▸ Exercise:
Go line by line through the entries below and count those containing the string "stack"; give only the count.

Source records
_ _ _ _

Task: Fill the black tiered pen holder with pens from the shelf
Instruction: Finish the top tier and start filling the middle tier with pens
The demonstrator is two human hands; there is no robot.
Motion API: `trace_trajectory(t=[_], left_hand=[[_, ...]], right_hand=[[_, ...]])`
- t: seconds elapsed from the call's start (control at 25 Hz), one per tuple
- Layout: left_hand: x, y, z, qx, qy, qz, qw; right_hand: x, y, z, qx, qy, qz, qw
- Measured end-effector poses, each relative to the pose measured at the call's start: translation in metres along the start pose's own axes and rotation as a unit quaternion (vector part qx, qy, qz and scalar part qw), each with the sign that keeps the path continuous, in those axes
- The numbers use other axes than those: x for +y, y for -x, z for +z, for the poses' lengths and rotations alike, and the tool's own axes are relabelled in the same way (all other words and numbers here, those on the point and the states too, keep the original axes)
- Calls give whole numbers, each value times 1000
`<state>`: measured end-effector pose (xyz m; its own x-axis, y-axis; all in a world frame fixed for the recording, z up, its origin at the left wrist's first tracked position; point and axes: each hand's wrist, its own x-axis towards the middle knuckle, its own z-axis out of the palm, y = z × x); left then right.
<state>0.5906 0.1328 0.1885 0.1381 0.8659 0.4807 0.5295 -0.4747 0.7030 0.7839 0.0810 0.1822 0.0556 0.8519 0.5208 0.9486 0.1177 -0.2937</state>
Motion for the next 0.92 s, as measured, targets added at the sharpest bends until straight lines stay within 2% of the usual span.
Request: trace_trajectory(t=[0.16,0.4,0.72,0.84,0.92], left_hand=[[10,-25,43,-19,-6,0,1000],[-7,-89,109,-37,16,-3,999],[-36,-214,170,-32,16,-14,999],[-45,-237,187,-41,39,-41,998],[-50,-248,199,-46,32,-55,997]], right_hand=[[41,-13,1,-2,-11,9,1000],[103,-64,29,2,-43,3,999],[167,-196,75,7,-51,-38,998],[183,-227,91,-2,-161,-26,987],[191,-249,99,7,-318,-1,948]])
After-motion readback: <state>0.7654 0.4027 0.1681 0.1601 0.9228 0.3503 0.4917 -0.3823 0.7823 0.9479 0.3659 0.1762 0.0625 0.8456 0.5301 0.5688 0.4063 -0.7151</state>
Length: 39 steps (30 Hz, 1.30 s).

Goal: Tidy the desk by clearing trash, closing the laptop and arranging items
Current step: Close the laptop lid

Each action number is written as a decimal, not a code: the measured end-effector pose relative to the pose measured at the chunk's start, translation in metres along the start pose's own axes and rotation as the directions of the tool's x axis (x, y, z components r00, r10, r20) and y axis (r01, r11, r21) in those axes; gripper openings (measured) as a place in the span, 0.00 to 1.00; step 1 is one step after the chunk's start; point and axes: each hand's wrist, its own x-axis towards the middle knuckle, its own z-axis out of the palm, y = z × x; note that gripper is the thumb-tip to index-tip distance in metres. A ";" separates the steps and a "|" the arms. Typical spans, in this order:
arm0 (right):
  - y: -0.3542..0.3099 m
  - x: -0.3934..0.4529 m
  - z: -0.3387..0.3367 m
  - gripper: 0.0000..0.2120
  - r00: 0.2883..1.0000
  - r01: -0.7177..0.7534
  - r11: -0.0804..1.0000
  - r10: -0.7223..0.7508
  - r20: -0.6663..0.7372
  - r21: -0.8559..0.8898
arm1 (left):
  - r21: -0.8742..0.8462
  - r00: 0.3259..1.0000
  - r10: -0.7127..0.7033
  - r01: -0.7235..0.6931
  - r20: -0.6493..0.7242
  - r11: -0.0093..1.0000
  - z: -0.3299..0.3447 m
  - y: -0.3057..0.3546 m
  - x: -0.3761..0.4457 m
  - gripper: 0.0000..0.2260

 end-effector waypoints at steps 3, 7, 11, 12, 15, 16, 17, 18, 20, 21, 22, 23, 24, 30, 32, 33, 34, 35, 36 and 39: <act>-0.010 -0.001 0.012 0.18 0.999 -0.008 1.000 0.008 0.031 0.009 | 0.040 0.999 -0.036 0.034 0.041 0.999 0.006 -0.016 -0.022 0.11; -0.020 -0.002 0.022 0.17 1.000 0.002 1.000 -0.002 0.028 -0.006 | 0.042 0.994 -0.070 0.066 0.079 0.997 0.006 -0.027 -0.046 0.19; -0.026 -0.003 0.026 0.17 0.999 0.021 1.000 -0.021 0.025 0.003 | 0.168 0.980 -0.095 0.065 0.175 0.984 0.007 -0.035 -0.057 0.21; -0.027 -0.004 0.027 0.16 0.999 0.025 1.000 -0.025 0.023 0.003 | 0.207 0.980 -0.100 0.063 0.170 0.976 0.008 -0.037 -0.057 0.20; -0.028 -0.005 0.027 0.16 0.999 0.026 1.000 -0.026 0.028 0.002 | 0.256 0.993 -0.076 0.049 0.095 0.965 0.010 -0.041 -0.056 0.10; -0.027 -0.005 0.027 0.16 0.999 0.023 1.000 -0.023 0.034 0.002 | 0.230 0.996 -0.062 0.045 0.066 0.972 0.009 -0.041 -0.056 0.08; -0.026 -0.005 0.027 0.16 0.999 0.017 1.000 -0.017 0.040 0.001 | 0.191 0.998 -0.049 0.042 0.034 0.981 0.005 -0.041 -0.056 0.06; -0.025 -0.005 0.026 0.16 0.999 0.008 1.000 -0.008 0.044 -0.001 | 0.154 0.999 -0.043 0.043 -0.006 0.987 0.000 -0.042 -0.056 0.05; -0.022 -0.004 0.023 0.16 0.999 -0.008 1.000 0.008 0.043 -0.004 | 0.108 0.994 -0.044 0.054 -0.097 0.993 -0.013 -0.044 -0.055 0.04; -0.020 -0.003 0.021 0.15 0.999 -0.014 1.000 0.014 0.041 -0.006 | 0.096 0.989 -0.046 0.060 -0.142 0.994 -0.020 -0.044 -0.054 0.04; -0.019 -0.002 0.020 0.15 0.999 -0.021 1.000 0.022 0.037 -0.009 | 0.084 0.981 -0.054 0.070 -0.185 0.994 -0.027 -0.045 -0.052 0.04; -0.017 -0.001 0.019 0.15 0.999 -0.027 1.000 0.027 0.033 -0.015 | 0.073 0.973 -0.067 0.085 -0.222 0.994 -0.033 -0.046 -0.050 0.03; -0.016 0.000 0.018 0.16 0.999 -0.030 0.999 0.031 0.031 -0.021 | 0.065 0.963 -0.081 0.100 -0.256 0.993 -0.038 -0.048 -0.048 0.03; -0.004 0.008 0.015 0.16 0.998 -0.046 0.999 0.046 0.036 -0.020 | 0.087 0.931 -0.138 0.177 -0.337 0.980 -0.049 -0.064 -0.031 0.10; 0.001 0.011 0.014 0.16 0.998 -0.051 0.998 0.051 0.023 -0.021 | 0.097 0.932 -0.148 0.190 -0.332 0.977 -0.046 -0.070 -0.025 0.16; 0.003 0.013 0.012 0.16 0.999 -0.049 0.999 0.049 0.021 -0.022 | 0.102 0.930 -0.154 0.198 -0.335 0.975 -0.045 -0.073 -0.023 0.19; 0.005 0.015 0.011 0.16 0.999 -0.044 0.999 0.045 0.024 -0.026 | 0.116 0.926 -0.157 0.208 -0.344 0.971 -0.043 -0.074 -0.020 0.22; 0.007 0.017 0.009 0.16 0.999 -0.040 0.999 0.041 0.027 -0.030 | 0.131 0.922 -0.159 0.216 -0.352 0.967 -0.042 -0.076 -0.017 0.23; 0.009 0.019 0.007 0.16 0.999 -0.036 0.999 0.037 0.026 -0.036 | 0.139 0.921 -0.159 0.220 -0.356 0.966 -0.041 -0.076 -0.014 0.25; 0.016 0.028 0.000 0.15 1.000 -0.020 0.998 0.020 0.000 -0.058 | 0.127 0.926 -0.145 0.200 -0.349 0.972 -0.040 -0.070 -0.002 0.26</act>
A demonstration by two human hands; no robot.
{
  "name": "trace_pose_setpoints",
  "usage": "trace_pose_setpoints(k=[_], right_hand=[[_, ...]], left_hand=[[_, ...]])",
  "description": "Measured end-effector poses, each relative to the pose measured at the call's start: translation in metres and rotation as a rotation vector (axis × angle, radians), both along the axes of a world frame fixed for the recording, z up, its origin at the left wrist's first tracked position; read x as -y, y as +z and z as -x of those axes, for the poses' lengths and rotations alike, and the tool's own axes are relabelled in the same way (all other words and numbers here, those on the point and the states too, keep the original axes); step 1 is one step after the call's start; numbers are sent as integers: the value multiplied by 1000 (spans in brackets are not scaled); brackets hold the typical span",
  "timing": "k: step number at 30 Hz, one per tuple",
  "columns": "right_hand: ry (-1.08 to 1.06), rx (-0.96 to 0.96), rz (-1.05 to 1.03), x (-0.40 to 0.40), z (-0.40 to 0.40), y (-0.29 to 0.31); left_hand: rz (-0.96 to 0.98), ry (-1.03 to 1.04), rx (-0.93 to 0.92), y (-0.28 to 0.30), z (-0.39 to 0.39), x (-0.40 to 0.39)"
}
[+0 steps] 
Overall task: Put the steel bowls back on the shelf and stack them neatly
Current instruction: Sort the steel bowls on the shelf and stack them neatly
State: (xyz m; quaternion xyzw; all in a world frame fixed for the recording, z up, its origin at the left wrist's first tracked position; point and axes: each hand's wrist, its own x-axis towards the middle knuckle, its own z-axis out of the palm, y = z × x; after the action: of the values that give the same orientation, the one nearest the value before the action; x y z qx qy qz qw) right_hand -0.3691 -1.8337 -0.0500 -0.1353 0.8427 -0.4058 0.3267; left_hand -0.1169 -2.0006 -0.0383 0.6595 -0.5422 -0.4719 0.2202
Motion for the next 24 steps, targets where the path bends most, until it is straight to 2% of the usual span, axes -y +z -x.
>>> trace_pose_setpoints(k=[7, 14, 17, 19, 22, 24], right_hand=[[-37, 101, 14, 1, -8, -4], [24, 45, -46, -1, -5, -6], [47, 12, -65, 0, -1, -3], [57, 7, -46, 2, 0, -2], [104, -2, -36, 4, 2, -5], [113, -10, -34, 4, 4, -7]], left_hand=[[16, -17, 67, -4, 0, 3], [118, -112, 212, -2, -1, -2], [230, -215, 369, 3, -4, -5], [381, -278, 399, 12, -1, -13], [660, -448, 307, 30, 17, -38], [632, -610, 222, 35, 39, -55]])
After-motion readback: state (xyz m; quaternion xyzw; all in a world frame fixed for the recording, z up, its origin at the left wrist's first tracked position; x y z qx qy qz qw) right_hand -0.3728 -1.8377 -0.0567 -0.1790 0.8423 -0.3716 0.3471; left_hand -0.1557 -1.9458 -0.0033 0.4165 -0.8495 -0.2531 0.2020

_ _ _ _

▸ Response to the exercise:
2